Momentarily, one might envy the Amish, the Hasidic Jews or some other group whose dress is dictated by religious rules that do not change. Or the private schools who require students to wear uniforms, claiming the dress code frees students from the tyranny of fashion. However, when it comes to human drapery, every individual who attains a position of power or any organization that claims a membership feels that there must be rules for their disciples dress.
The Amish, for instance, care nothing for fashion, and they dress “plain and simple.” On the other hand, they feel that buttons are more decorative than utilitarian; consequently, most orders forbid them. The aforementioned Hasidic Jewish men are not allowed to wear pants. (Considering anatomical differences, it might make more sense for men to wear skirts and women slacks. Fashion and reason, however, have nothing in common.) Many religions require men to remove their headwear when they enter a place of worship, but the same set of rules requires women to wear a head covering.
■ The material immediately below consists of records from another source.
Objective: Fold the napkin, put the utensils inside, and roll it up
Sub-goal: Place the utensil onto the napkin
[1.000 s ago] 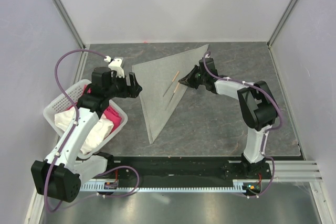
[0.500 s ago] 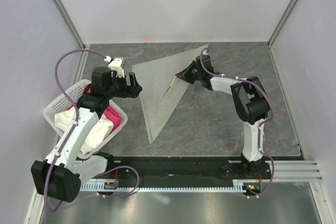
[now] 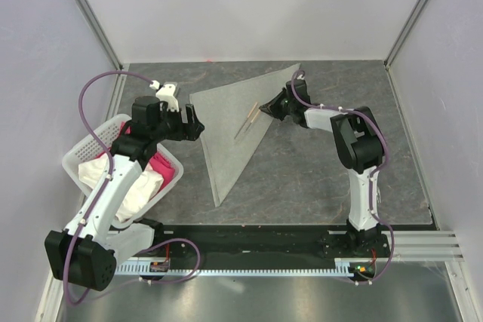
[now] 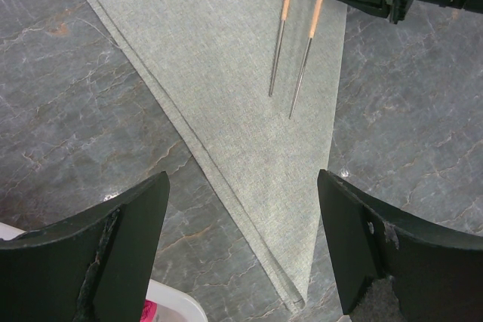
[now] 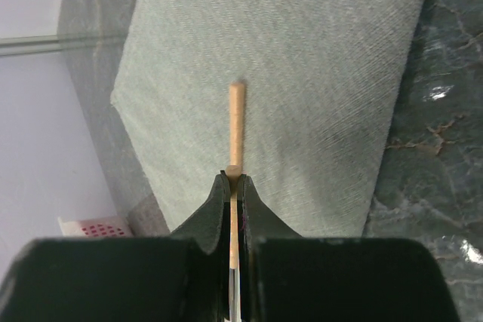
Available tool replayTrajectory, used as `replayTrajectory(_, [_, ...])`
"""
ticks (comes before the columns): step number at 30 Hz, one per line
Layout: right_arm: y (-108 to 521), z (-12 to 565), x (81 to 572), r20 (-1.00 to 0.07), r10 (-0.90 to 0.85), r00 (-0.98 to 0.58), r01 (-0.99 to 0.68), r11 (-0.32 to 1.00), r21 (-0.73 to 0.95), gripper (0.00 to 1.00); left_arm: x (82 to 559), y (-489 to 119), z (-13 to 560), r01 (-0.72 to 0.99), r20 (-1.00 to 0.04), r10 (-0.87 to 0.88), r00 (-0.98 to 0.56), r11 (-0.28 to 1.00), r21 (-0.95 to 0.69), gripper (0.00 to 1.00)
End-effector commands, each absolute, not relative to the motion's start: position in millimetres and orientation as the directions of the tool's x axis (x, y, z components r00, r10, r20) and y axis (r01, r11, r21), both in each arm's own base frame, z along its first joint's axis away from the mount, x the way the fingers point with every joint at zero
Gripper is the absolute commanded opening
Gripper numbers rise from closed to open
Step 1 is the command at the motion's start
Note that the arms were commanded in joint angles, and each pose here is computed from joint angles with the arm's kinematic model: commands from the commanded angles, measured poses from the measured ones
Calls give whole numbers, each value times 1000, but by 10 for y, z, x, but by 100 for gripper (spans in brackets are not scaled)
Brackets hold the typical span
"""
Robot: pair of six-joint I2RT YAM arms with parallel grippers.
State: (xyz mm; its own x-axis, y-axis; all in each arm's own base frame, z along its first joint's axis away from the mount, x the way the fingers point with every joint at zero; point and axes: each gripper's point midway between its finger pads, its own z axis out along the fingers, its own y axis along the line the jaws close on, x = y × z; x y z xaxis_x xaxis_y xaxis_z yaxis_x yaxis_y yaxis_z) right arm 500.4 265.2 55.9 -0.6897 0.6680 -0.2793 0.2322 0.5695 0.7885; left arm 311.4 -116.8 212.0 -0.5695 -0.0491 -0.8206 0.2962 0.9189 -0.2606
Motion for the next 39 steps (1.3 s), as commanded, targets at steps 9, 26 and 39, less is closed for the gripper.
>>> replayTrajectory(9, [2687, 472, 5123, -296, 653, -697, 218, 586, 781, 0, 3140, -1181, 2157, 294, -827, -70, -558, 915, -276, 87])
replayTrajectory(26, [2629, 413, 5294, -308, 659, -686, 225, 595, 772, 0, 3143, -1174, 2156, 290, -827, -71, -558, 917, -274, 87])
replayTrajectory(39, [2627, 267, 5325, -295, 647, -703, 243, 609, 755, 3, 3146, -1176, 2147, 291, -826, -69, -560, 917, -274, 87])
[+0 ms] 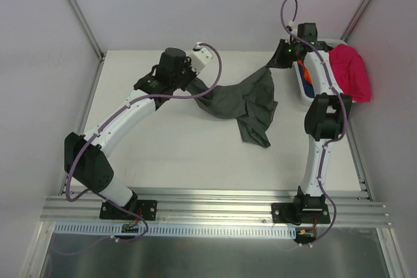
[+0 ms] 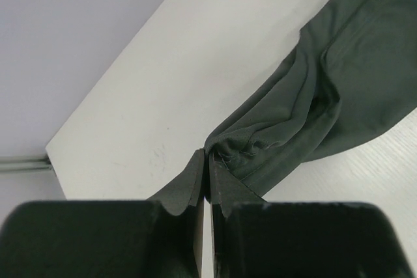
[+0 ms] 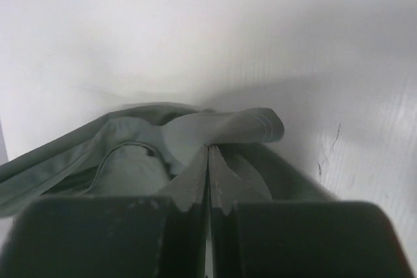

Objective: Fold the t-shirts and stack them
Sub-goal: Move the tshirt to the center of the board

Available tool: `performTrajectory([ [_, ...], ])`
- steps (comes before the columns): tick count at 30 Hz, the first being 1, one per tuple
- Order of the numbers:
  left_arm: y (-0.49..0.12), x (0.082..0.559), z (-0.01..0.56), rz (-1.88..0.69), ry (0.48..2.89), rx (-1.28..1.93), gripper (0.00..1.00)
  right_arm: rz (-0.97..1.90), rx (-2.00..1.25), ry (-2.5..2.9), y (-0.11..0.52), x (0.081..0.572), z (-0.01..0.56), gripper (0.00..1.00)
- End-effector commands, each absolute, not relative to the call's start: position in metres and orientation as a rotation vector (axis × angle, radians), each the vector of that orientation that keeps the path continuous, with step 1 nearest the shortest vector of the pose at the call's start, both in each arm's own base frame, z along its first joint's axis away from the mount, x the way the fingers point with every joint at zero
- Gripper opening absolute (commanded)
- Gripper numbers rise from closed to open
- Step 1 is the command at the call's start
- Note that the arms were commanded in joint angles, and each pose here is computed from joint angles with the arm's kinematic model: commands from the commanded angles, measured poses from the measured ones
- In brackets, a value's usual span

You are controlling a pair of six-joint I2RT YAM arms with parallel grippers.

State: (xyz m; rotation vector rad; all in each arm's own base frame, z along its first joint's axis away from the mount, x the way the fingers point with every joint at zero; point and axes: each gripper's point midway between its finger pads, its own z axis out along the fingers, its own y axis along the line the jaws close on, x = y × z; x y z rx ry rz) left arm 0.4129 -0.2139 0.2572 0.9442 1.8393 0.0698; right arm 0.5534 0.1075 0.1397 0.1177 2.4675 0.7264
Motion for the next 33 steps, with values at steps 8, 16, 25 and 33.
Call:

An interesting effect of clothing fashion is that an individual can protest an entire culture by dressing unfashionably. Most Americans, even those who were not alive at the time, recognize “hippie” clothing from a half-century ago. So called “Goth” styles tell us something of the wearer’s attitude. “Dress down Friday” is a modest protest against the obligatory daily office costume.
A threatened culture typically discards superfluities and returns to basics. For me that means jeans and T-shirts.